▶ _Information provided_:
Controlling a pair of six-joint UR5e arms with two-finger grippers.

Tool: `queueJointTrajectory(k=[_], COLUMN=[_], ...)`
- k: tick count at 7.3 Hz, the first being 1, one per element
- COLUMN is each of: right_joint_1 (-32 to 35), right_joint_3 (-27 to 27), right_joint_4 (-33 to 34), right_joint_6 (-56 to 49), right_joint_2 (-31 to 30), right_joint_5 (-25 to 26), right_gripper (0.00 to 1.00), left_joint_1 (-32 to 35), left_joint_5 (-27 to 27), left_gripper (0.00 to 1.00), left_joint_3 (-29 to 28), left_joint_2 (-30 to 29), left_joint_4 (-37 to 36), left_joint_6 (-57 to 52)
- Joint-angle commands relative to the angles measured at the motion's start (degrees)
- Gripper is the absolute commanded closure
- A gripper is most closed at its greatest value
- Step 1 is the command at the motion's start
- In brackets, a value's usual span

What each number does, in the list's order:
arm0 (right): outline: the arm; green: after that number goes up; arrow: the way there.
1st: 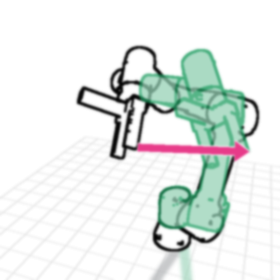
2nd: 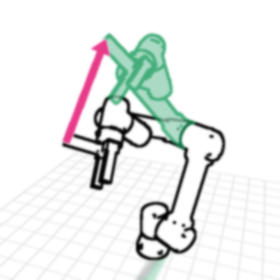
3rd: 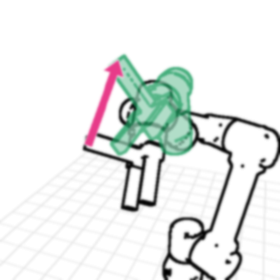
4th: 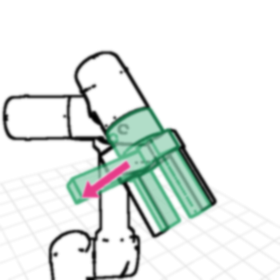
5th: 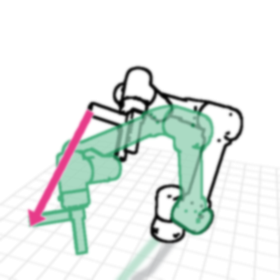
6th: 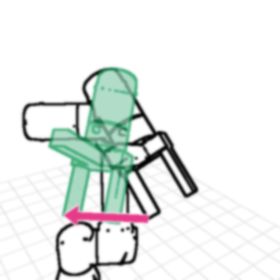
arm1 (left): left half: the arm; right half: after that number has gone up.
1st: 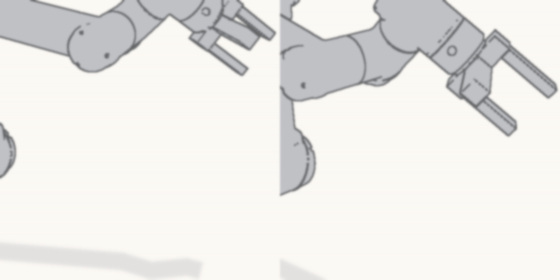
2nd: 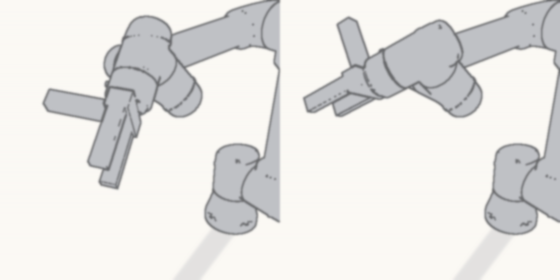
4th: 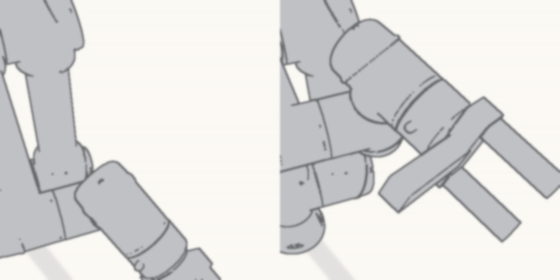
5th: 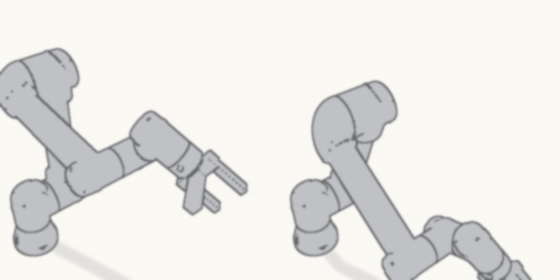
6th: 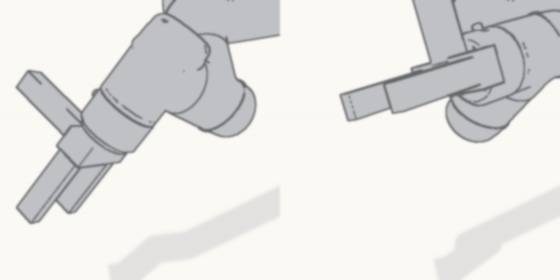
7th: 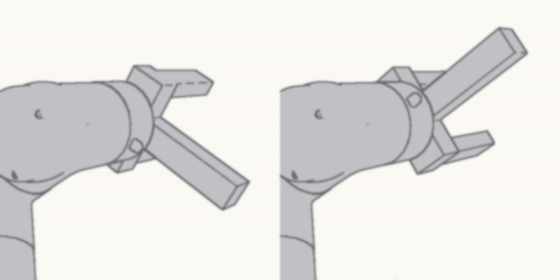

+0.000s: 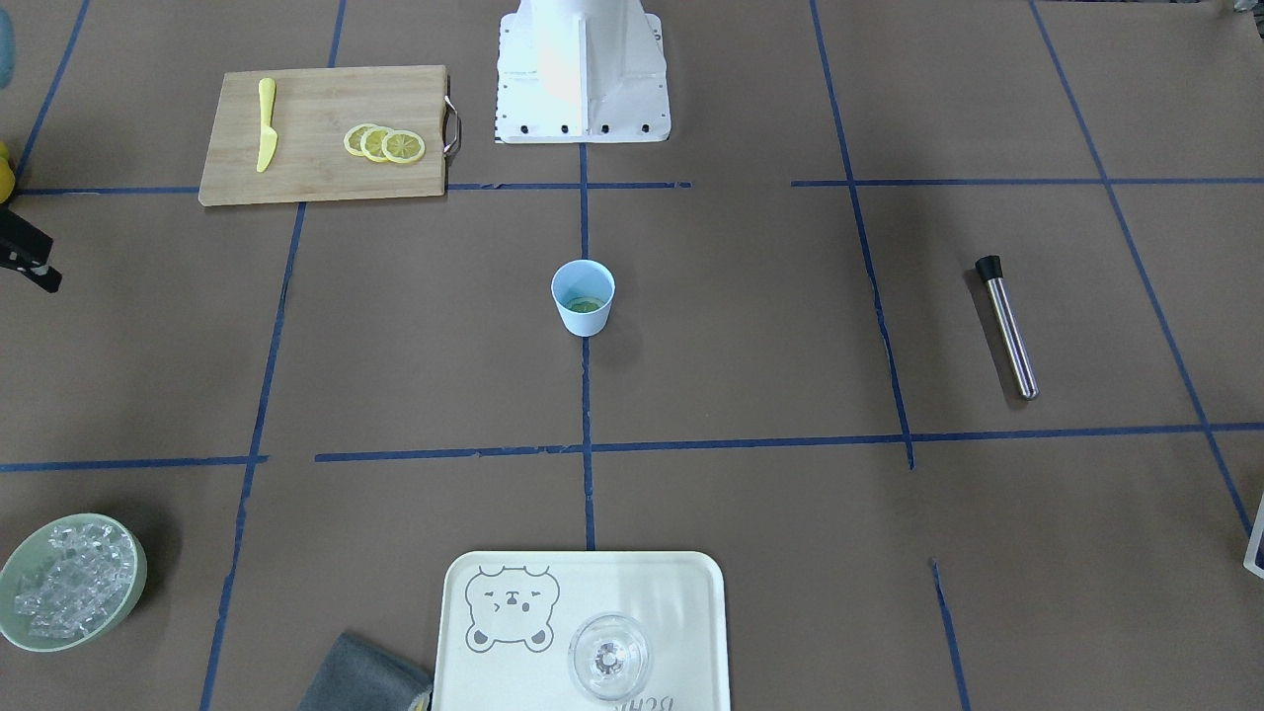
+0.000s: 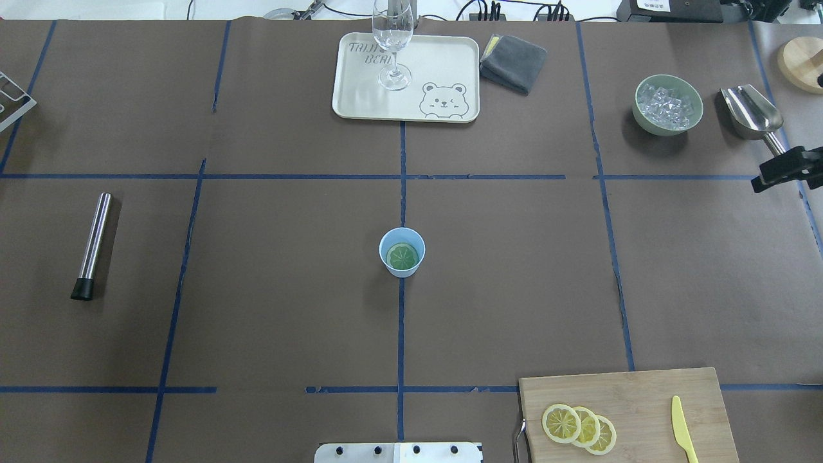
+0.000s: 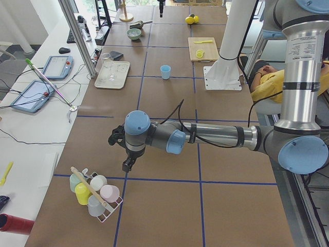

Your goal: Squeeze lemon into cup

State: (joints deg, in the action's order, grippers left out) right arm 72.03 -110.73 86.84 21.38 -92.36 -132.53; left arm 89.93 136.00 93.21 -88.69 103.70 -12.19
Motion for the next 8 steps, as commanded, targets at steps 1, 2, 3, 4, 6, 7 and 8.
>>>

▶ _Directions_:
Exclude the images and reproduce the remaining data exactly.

▶ _Answer box_:
Controlling a pair of six-joint UR5e arms with two-finger grippers.

Tool: `queueJointTrajectory(k=[_], COLUMN=[_], ...)`
- k: tick count at 7.3 Hz, the first being 1, one per element
- COLUMN is each of: right_joint_1 (-32 to 35), right_joint_3 (-27 to 27), right_joint_4 (-33 to 34), right_joint_6 (-56 to 49), right_joint_2 (-31 to 30), right_joint_5 (-25 to 26), right_gripper (0.00 to 1.00), left_joint_1 (-32 to 35), left_joint_5 (-27 to 27), left_gripper (0.00 to 1.00), left_joint_3 (-29 to 28), left_joint_2 (-30 to 29), left_joint_4 (-37 to 36), left_joint_6 (-57 to 52)
- Joint-angle commands relative to the angles measured at the motion's start (degrees)
- Gripper is the absolute commanded closure
- A gripper is most closed at its greatest value
- Step 1 is the command at the motion's start
- In brackets, a value's usual span

What each number does, in the list's order:
arm0 (right): outline: the arm; green: after that number goes up; arrow: the way there.
1st: 
2nd: 
3rd: 
4th: 
5th: 
6th: 
arm1 (left): left half: the arm; right half: after that number has gone up.
1st: 
2nd: 
4th: 
5th: 
6th: 
7th: 

+0.000s: 
+0.000s: 
+0.000s: 

Your goal: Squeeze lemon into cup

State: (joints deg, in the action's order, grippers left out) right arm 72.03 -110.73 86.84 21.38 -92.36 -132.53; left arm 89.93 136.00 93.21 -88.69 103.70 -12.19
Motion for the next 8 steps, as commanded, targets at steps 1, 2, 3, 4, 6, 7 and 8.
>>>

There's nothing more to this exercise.